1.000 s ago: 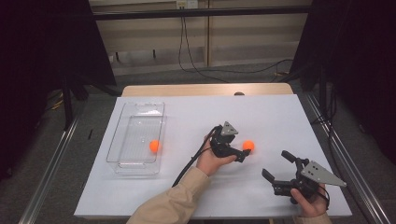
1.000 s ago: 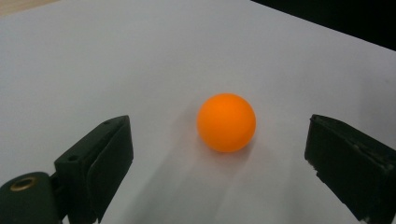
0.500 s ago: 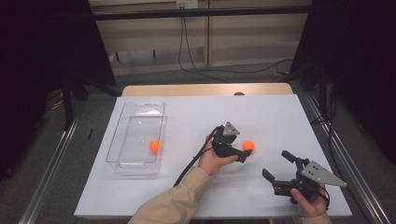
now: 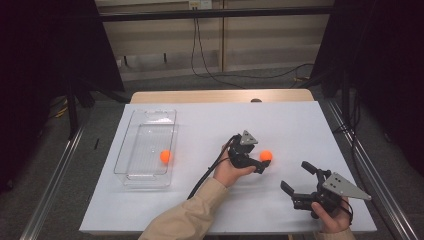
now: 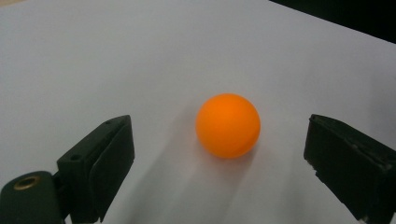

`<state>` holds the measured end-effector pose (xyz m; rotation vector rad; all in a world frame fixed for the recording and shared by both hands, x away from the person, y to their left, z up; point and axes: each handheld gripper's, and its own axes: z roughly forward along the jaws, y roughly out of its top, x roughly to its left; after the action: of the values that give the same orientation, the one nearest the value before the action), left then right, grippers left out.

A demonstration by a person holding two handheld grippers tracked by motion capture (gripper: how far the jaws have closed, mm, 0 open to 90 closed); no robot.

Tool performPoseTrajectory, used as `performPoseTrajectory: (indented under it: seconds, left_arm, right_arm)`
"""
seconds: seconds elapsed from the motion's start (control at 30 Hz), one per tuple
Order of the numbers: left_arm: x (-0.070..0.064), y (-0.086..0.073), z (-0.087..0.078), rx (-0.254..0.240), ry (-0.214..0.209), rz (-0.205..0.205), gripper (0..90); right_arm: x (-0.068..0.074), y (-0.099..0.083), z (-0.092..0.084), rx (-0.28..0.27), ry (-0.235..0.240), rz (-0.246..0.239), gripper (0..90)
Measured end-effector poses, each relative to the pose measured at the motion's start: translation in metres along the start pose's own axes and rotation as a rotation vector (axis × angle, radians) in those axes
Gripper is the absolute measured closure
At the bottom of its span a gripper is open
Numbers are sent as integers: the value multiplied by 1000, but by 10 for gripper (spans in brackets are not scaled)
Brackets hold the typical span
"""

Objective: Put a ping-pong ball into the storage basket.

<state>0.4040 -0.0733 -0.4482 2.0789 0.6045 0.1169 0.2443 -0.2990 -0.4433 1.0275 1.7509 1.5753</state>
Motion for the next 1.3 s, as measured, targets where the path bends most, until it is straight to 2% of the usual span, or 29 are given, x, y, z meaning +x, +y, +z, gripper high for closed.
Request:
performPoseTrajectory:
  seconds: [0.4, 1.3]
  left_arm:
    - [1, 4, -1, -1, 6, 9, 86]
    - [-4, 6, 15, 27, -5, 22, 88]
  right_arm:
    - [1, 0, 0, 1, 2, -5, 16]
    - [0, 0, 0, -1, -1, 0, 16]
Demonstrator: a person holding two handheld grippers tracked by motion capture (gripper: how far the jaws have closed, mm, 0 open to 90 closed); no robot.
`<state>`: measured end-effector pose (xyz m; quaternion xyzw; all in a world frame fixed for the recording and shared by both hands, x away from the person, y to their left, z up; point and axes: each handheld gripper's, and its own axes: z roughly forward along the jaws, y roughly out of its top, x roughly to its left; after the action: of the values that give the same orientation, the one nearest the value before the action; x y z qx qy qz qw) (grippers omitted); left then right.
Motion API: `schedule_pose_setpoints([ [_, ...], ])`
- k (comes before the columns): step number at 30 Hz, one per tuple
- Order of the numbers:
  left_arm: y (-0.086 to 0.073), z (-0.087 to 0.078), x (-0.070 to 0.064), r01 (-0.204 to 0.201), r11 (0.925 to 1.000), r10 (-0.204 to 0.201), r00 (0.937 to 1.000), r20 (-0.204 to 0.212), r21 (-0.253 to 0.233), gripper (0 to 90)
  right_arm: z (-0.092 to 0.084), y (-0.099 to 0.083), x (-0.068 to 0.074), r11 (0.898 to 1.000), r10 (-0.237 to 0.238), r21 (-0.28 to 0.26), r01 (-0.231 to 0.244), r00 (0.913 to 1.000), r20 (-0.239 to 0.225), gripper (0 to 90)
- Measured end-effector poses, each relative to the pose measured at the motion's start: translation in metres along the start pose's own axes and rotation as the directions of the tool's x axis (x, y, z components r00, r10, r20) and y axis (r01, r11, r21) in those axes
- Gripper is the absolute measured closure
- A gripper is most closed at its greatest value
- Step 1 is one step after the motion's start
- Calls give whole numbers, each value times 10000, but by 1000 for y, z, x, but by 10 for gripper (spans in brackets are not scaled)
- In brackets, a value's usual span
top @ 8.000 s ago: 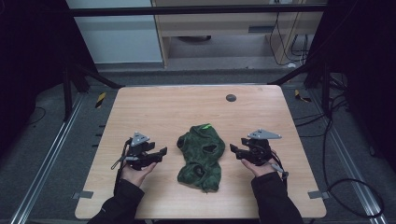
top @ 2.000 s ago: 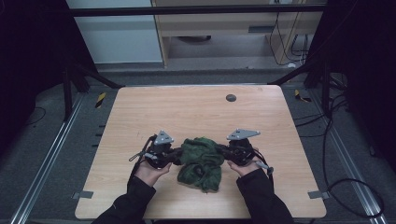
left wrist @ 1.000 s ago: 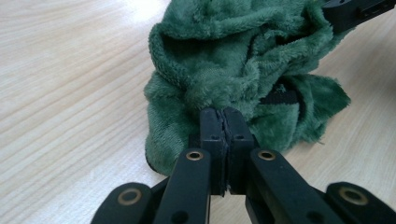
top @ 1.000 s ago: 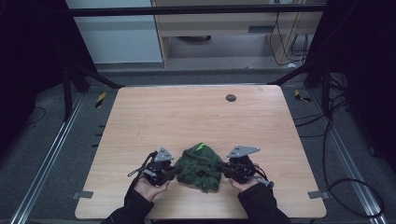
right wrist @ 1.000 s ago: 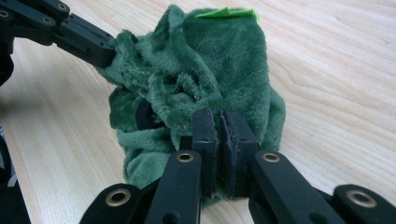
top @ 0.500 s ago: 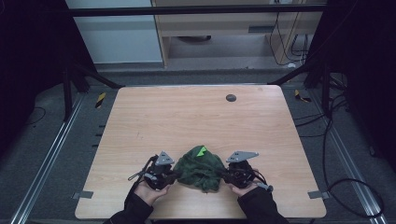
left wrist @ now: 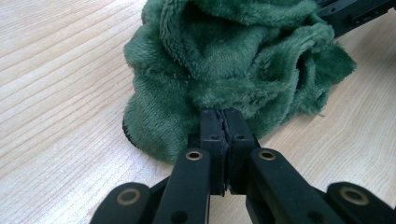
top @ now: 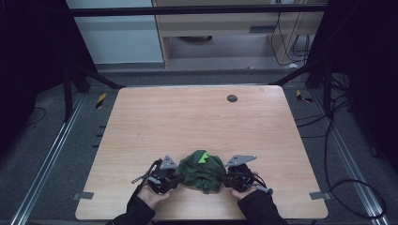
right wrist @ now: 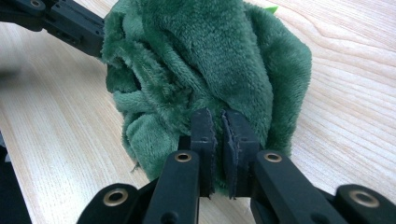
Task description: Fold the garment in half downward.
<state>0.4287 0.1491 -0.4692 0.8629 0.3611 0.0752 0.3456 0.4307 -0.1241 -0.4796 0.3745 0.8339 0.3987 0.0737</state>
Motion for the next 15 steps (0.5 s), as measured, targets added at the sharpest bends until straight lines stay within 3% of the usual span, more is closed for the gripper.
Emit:
schedule_pose_setpoints([
  [9,-1,1,1,107,9999,-107,9999,7,-91,869,2,-1,1,10000,-78,36,78,10000,32,818],
  [15,0,-7,0,200,9989,-202,9998,-41,-415,791,-5,2,1,9998,-24,-181,23,10000,-15,775],
])
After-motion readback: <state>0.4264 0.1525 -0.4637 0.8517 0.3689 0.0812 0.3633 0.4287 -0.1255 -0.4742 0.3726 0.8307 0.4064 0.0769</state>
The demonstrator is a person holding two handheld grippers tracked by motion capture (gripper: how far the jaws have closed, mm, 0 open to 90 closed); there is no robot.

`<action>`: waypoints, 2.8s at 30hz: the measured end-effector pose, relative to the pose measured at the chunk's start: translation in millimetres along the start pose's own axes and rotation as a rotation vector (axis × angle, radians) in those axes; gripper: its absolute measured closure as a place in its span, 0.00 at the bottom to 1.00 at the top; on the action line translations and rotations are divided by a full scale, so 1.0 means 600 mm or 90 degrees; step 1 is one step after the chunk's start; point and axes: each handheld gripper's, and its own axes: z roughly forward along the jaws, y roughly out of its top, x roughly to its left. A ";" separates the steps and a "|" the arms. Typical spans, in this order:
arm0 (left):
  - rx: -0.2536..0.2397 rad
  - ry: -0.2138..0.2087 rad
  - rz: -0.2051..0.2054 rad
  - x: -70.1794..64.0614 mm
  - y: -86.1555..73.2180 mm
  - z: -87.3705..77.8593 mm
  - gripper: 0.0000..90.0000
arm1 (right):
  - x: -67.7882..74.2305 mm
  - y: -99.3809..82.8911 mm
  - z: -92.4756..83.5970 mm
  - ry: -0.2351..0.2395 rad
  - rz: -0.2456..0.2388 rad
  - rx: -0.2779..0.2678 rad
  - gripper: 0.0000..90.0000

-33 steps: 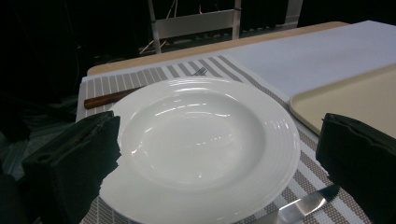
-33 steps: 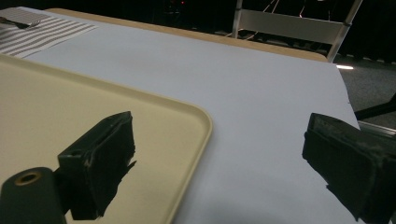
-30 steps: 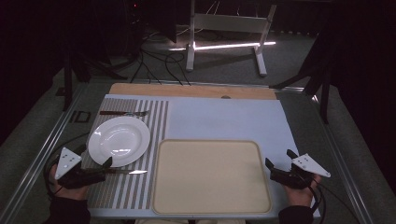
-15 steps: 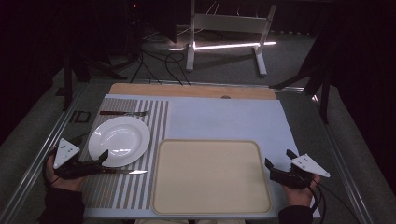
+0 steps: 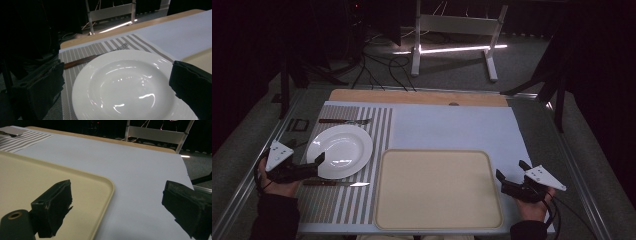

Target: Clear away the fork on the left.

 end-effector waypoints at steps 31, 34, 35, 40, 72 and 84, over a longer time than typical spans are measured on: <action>0.065 0.014 0.012 0.073 0.045 0.106 0.00 | -0.004 -0.003 0.000 0.000 0.005 -0.002 0.10; 0.070 0.010 0.008 0.082 0.049 0.116 0.00 | -0.005 -0.004 0.000 -0.002 0.009 -0.003 0.10; 0.071 0.009 0.006 0.085 0.050 0.120 0.00 | -0.005 -0.005 0.000 -0.002 0.011 -0.003 0.10; 0.081 0.001 0.007 0.097 0.056 0.135 0.00 | -0.007 -0.007 0.000 -0.002 0.016 0.000 0.10; 0.166 -0.044 0.028 0.164 0.072 0.268 0.00 | -0.006 -0.015 -0.005 -0.037 0.027 0.012 0.10; 0.215 -0.062 0.005 0.171 0.056 0.310 0.00 | -0.005 -0.015 -0.010 -0.041 0.028 0.012 0.10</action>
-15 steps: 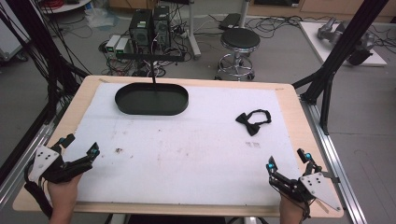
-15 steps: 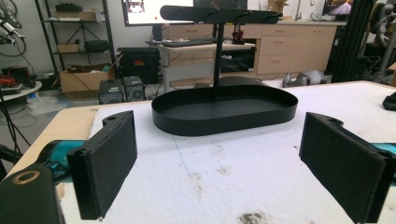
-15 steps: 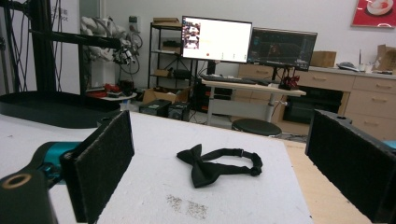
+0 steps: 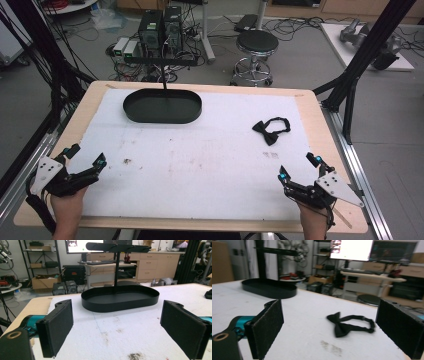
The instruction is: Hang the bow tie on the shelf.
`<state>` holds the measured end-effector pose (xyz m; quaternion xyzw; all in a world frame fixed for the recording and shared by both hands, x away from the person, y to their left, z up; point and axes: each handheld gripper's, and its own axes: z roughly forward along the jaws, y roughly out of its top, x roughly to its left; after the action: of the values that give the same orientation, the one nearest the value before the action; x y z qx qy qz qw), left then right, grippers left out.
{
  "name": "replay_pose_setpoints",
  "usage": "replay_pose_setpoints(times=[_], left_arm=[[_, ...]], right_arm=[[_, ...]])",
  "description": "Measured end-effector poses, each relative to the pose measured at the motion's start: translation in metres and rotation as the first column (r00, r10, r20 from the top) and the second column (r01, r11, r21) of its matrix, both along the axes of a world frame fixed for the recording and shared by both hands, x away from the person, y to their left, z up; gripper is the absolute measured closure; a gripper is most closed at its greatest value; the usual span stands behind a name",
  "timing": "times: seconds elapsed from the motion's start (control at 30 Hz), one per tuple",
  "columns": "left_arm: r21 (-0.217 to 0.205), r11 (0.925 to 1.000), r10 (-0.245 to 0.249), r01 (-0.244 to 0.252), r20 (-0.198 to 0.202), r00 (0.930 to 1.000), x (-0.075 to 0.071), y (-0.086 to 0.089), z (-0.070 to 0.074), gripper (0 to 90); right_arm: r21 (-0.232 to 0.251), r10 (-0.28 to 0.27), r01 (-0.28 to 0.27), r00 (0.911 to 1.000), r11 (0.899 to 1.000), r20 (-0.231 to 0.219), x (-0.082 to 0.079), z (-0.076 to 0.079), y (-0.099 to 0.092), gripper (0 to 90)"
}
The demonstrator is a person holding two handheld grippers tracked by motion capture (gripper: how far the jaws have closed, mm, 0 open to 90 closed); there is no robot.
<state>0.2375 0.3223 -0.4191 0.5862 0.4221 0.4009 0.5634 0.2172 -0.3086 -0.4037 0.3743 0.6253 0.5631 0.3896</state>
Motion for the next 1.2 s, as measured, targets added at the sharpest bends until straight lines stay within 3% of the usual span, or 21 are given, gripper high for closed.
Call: replay_pose_setpoints(times=[0.07, 0.27, 0.63, 0.77, 0.97, 1.03, 1.2], left_arm=[[0.001, 1.0, 0.0, 0.0, 0.001, 1.0, 0.0, -0.001, 0.0, 11.7], [0.0, 1.0, -0.001, 0.001, -0.001, 1.0, 0.0, 0.0, 0.0, 11.7], [0.01, 0.9999, -0.006, 0.006, -0.006, 1.0, 0.001, -0.004, -0.002, 11.7], [0.012, 0.9999, -0.008, 0.008, -0.009, 0.9999, 0.002, -0.005, -0.003, 11.7], [0.015, 0.9998, -0.009, 0.01, -0.013, 0.9999, 0.002, -0.005, -0.004, 11.7], [0.014, 0.9999, -0.009, 0.009, -0.012, 0.9999, 0.002, -0.005, -0.004, 11.7], [0.014, 0.9998, -0.013, 0.013, -0.021, 0.9997, 0.004, -0.006, -0.006, 11.7]], right_arm=[[-0.005, 0.025, -0.025, 0.9997, 1.0, -0.007, 0.005, 0.003, 0.002, 7.0], [-0.034, 0.09, -0.093, 0.9924, 0.995, -0.084, 0.031, 0.012, 0.01, 7.0], [-0.082, 0.109, -0.126, 0.9761, 0.989, -0.188, 0.08, 0.027, 0.014, 7.0], [-0.086, 0.108, -0.131, 0.9668, 0.988, -0.232, 0.101, 0.022, 0.018, 7.1], [-0.132, 0.086, -0.13, 0.9522, 0.983, -0.293, 0.127, 0.007, 0.024, 7.1], [-0.124, 0.069, -0.115, 0.9432, 0.986, -0.325, 0.136, 0.001, 0.023, 7.1], [-0.078, 0.056, -0.089, 0.9329, 0.993, -0.356, 0.153, -0.007, 0.019, 7.1]])
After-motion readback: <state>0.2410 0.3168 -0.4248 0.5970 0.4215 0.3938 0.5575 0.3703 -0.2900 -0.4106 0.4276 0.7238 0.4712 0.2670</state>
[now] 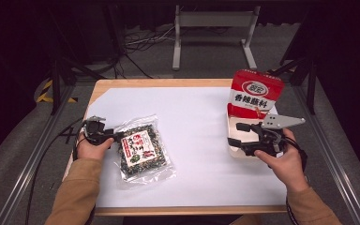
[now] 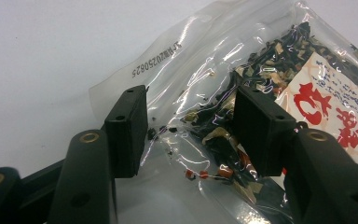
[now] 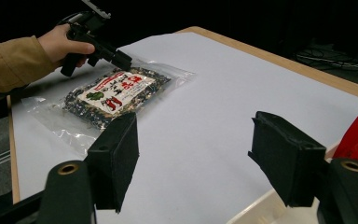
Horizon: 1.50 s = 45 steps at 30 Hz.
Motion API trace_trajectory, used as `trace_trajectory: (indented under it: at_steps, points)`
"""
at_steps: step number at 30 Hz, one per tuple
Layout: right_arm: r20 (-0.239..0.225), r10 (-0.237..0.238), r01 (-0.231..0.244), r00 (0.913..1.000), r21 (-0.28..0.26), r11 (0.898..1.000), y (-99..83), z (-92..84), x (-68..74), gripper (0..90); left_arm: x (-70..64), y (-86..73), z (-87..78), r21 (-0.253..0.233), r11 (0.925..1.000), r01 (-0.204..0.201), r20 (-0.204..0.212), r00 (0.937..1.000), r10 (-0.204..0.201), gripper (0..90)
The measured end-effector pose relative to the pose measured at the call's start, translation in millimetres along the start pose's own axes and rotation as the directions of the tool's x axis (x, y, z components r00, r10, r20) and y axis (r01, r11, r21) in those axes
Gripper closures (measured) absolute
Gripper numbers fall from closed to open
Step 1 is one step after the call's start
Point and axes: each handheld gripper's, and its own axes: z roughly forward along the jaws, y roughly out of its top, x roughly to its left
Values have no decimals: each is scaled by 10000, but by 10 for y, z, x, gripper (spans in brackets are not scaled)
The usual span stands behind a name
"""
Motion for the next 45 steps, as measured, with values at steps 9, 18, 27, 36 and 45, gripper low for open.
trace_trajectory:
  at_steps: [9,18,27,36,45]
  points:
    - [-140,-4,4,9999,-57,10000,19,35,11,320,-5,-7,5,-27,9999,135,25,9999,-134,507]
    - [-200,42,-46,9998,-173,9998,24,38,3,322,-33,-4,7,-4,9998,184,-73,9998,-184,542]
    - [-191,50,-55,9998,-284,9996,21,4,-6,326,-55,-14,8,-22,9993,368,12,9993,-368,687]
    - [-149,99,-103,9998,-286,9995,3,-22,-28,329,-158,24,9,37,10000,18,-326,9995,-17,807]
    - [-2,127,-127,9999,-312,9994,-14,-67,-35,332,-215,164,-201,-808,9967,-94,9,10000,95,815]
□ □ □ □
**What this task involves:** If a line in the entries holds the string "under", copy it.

**Answer box:**
Tool performPoseTrajectory, used as `performPoseTrajectory: (indented under it: seconds, left_arm, right_arm)`
Motion API trace_trajectory, used as `trace_trajectory: (indented under it: at_steps, points)`

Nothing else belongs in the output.